Project Basilisk: Fighting Back Against Unauthorized AI Training

AI companies scrape billions of images from the internet to train their models. Artists, photographers, and creators rarely consent to this - or even know it's happening. By the time you discover your work was used, the model is already trained and deployed.

What if you could prove your work was stolen? What if you could embed an invisible signature that survives model training and lets you detect unauthorized use?

That's Project Basilisk.

The Problem: Invisible Theft

Modern AI image generators are trained on massive datasets scraped from:

Social media platforms
Art portfolios
Stock photo sites
Personal blogs

You post your work online, and within hours it might be in a training dataset. There's no opt-out, no consent, no compensation. And worse - there's no way to prove it happened.

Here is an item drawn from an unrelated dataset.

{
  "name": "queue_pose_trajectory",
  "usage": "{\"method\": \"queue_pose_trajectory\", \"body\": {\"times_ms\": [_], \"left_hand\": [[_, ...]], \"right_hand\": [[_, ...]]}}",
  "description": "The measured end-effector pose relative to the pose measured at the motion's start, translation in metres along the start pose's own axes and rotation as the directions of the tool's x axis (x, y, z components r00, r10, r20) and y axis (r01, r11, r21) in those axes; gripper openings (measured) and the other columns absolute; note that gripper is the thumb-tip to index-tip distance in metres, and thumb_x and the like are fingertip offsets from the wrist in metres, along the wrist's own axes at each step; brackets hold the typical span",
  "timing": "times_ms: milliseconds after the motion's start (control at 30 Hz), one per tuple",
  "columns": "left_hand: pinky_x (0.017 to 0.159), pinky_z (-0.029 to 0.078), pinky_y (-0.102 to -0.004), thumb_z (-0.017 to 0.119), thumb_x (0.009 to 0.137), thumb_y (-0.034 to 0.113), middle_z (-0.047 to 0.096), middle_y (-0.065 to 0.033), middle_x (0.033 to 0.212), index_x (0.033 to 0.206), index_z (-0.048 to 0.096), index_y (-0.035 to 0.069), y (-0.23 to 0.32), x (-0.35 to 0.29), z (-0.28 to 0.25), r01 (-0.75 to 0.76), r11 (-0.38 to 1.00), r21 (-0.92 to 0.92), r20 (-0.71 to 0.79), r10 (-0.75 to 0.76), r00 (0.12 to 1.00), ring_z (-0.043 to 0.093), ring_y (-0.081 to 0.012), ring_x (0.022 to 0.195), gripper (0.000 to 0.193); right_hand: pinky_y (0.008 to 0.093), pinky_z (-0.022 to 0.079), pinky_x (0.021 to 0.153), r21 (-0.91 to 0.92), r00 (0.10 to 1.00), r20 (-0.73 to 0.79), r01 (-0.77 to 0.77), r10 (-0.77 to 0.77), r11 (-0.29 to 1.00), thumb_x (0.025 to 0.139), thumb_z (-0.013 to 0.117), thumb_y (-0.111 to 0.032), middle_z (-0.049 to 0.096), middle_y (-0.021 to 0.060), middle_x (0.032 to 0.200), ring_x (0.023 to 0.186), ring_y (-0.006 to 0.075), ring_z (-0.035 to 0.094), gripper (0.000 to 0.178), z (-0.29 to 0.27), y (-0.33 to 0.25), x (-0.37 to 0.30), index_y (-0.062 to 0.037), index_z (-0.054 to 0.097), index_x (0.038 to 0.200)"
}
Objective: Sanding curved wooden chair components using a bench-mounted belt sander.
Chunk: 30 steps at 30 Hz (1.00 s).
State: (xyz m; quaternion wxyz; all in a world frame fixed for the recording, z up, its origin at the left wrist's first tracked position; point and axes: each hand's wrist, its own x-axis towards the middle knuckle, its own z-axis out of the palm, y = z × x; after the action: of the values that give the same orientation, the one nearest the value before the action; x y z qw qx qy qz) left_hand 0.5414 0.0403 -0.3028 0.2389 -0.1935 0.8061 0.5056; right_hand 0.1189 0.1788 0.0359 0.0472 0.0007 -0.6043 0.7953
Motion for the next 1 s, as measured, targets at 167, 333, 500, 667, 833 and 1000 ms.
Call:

Traditional watermarks don't help. They're easily cropped, blurred, or removed. Even if they survive, they don't prove the image was used for training - just that it exists somewhere.

My Solution: Radioactive Data Marking

I built Basilisk based on research from Facebook AI Research's ICML 2020 paper on "radioactive data." The concept is brilliant:

Instead of adding visible watermarks, embed cryptographically secure signatures directly into the pixel values. These perturbations are:

Imperceptible to human eyes (controlled by epsilon parameter)
Robust to compression, resizing, and augmentation
Detectable after model training by analyzing model behavior

How It Works

1. Signature Generation Each user gets a unique 256-bit signature - one of 2^256 possible signatures (more than atoms in the universe). This signature is:

signature = generate_cryptographic_signature(user_id, image_hash)
# Unique per user AND per image

2. Embedding Process Using PyTorch and Projected Gradient Descent (PGD), Basilisk optimizes pixel perturbations that:

Encode the signature into the image
Remain invisible (epsilon = 0.01 default)
Survive common transformations (JPEG compression, crops, etc.)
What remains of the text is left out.